### [What is being asked]
Reproduce the data below line by line, from its first line to the line with "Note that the", both included, and nothing past that point.

### [Records]
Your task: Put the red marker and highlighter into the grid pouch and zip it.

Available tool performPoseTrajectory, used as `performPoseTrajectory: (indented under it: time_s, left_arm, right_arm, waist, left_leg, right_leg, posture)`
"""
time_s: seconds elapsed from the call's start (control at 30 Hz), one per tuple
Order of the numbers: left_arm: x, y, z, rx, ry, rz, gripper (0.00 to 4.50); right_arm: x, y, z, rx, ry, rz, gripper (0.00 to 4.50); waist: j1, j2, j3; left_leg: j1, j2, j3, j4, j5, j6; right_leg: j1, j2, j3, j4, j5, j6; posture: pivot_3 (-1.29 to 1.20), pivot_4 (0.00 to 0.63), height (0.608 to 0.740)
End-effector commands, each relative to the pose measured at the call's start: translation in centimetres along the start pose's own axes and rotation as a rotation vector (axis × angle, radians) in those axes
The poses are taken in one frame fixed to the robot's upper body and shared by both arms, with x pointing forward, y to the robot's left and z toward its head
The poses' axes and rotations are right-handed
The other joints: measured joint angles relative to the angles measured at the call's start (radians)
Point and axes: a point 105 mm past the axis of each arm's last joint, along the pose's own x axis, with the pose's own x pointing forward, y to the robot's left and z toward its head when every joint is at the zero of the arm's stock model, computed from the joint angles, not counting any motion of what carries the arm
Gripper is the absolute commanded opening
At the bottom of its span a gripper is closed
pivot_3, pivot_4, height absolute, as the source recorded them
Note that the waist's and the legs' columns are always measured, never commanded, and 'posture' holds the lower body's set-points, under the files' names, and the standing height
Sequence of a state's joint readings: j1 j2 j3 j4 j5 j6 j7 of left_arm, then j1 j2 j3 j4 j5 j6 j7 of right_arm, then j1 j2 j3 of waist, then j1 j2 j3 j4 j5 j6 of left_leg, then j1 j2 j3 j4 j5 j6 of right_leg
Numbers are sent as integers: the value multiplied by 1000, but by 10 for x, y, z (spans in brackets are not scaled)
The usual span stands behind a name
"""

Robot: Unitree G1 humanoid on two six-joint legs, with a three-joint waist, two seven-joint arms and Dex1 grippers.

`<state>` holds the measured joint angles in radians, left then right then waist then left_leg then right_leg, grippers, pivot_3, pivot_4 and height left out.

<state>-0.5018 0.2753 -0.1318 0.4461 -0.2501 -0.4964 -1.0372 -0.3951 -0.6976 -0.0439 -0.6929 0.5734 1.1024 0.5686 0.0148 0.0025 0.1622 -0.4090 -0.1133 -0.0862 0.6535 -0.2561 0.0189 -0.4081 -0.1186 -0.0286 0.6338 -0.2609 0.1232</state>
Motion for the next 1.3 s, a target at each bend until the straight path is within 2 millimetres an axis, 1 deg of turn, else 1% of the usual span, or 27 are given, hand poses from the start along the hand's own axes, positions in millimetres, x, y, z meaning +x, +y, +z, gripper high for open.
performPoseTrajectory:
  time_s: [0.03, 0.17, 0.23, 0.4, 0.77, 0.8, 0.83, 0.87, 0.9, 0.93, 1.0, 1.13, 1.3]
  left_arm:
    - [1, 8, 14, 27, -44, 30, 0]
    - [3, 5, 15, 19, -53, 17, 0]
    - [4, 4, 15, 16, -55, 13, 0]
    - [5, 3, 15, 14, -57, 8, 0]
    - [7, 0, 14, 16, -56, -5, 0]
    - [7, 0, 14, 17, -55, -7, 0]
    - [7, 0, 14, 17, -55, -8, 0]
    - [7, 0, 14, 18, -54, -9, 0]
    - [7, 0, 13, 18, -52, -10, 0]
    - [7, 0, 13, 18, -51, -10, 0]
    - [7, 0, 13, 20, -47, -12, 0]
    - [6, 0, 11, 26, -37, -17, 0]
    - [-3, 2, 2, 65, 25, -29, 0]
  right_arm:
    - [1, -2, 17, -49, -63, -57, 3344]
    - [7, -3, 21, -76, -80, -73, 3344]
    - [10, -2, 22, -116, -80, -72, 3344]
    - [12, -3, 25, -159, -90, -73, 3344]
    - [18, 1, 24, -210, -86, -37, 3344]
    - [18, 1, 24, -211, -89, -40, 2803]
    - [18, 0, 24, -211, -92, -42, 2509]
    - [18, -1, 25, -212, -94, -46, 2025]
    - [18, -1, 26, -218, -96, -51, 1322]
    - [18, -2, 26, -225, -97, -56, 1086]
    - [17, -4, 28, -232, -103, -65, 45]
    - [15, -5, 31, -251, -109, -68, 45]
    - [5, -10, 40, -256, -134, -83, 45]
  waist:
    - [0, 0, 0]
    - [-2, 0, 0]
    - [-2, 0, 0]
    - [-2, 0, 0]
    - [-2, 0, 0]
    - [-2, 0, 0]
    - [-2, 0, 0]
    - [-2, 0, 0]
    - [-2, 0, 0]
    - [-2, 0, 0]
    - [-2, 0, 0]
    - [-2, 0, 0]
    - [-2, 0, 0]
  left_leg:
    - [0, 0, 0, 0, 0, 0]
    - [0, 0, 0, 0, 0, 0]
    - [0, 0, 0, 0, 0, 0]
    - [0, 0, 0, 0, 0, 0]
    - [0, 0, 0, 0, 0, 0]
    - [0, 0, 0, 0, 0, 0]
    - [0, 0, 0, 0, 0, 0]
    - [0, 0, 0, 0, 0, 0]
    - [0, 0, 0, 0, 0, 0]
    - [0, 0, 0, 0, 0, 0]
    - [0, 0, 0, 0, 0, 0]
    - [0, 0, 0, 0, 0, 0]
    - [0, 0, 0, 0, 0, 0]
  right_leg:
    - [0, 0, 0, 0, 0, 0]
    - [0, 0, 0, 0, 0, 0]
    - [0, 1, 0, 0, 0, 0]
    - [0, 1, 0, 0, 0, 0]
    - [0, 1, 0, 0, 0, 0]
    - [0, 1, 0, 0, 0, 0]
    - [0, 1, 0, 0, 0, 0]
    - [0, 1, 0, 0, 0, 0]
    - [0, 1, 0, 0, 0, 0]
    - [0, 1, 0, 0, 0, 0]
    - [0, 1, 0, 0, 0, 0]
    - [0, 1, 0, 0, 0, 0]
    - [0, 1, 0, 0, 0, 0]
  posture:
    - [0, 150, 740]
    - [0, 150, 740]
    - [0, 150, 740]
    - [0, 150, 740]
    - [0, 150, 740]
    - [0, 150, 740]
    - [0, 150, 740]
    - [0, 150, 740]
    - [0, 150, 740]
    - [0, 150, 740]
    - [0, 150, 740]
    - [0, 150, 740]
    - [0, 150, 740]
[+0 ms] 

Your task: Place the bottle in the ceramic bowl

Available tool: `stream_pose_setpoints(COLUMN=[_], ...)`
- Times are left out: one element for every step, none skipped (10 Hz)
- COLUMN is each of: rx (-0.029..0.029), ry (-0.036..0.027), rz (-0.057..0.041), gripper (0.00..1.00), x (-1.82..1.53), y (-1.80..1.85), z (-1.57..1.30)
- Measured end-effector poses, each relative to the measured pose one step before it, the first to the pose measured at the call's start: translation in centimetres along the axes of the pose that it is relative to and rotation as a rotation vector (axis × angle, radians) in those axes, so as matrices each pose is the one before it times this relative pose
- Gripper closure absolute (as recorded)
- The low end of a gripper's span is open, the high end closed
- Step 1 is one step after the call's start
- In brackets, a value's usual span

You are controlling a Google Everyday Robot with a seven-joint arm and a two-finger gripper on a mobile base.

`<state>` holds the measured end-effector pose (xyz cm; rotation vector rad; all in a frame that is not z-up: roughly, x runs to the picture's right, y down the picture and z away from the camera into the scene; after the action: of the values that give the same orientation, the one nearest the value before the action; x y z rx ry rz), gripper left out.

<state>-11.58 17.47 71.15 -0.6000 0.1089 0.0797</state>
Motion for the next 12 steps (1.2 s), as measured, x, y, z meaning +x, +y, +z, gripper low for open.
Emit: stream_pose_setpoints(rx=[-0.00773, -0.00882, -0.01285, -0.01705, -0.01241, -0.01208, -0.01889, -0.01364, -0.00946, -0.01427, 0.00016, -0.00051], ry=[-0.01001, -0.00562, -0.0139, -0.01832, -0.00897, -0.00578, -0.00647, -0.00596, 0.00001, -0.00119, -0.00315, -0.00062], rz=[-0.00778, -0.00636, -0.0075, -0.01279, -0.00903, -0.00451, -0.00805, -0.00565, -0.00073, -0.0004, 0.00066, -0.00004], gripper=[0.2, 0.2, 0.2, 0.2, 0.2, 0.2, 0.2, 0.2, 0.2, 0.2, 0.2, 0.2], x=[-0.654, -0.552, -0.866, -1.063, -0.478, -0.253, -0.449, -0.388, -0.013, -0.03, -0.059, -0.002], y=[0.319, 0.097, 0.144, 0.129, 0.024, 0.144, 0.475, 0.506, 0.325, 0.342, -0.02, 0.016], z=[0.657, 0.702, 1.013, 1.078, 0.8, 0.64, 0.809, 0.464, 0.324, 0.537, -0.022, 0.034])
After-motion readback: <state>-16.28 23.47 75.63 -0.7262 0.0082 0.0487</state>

### [Expected output]
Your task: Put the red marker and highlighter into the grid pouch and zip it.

Available tool performPoseTrajectory, used as `performPoseTrajectory: (indented under it: time_s, left_arm, right_arm, waist, left_leg, right_leg, posture)`
"""
time_s: seconds elapsed from the call's start (control at 30 Hz), one per tuple
Order of the numbers: left_arm: x, y, z, rx, ry, rz, gripper (0.00 to 4.50); right_arm: x, y, z, rx, ry, rz, gripper (0.00 to 4.50); waist: j1, j2, j3; left_leg: j1, j2, j3, j4, j5, j6; right_leg: j1, j2, j3, j4, j5, j6; posture: pivot_3 (-1.29 to 1.20), pivot_4 (0.00 to 0.63), height (0.608 to 0.740)
End-effector commands, each relative to the pose measured at the call's start: translation in centimetres along the start pose's own axes and rotation as a rotation vector (axis × angle, radians) in those axes
The poses are taken in one frame fixed to the robot's upper body and shared by both arms, with x pointing forward, y to the robot's left and z toward its head
The poses' axes and rotations are right-handed
The other joints: measured joint angles relative to the angles measured at the call's start (radians)
Point and axes: a point 105 mm past the axis of each arm's last joint, along the pose's own x axis, with the pose's own x pointing forward, y to the robot's left and z toward its head when every joint is at the zero of the arm's stock model, computed from the joint angles, not counting any motion of what carries the arm
Gripper is the absolute commanded opening
At the bottom of its span a gripper is closed
pivot_3, pivot_4, height absolute, as the source recorded them
Note that the waist's and the legs' columns are always measured, never commanded, and 'posture' holds the lower body's set-points, under the files' names, and the standing height

Nothing further is required for this exercise.